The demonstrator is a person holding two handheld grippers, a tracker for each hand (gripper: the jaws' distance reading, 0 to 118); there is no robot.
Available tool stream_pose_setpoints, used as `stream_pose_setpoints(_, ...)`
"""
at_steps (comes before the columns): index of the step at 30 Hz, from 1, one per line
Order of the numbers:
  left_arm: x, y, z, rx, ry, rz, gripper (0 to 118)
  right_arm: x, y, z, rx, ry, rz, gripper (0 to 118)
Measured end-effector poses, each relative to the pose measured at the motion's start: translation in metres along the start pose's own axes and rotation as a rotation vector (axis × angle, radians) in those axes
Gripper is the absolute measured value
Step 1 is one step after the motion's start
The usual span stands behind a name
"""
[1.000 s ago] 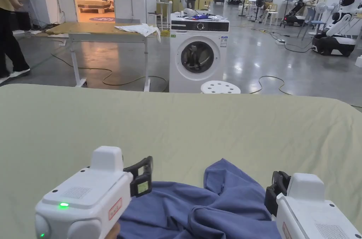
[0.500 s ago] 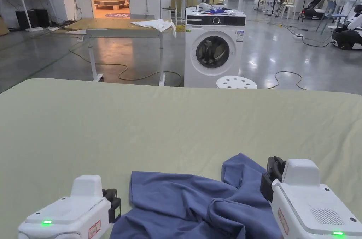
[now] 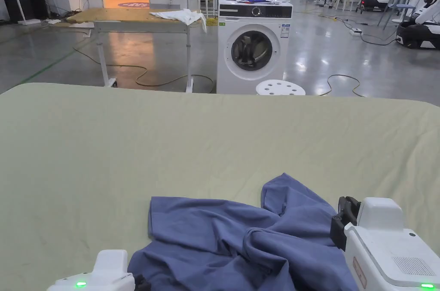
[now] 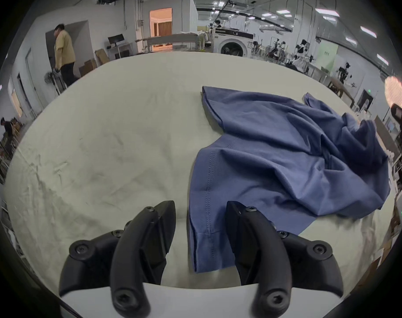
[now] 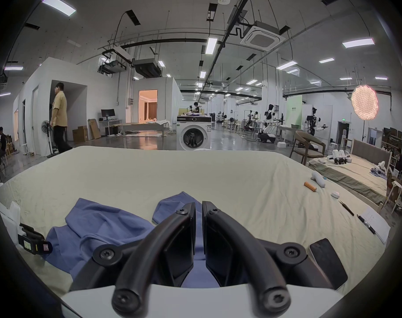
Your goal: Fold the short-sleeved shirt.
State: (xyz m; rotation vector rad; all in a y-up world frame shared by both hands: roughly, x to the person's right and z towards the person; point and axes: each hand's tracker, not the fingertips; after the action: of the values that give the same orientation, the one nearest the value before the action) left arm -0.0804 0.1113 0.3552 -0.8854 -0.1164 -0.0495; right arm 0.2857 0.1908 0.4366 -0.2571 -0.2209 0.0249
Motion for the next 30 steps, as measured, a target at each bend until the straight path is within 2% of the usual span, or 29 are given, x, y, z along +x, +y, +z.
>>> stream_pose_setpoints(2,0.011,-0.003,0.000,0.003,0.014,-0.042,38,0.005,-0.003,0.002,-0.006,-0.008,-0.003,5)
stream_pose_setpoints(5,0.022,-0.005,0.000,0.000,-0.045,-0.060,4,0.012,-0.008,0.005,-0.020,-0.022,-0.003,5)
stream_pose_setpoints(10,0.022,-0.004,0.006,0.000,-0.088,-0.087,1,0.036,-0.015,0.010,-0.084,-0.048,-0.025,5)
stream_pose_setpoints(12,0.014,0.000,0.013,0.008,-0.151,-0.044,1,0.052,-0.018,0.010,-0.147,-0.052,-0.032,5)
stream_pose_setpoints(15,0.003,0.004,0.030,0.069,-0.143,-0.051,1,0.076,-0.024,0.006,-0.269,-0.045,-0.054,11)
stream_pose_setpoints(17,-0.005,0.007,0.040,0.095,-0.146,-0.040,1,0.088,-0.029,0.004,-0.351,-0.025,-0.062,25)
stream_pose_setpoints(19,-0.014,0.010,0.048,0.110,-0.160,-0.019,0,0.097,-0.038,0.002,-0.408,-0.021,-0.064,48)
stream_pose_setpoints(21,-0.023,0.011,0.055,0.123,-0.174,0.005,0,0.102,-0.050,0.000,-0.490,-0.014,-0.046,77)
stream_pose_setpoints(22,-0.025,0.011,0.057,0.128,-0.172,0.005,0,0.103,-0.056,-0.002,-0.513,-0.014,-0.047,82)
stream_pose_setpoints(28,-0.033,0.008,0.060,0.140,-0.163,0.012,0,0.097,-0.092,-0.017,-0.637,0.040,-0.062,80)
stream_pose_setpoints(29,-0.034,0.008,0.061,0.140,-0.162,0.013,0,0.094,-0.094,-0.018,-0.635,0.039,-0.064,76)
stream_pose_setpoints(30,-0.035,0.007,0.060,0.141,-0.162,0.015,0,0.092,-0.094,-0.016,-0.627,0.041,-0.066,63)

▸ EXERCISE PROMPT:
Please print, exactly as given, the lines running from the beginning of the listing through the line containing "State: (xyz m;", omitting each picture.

▸ OUTPUT BELOW:
The demonstrator is a person holding two handheld grippers, a tracker for each hand (gripper: the jaws' distance reading, 0 to 118); there is no robot.
Available tool stream_pose_setpoints, used as `stream_pose_setpoints(_, ...)`
"""
at_steps (comes before the columns): index of the step at 30 Hz, from 1, one per line
Order of the numbers:
  left_arm: x, y, z, rx, ry, rz, gripper (0 to 118)
  right_arm: x, y, z, rx, ry, rz, gripper (0 to 118)
Measured end-effector poses, each relative to the pose measured at the motion's start: translation in metres along the start pose's own axes and rotation as a rotation vector (axis × angle, radians) in those axes
Gripper is the absolute measured value
Step 1 is one step after the motion's start
The usual span stands behind a name
"""
[1.000 s ago] 
[0.500 s ago] 
[now] 
[now] 
[now] 
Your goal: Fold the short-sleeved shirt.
State: (xyz m; rotation vector rad; all in a y-up world frame shared by both hands: roughly, x to the person's right and z towards the person; point and axes: each hand's tracker, not the fingertips; after the action: of the values that give the same orientation, the one nearest the value before the action) left arm -0.0804 0.1113 0.3552 -0.8854 -0.1164 -0.0495; right arm 0.2857 0.1908 0.4366 -0.2571 -0.2209 0.0249

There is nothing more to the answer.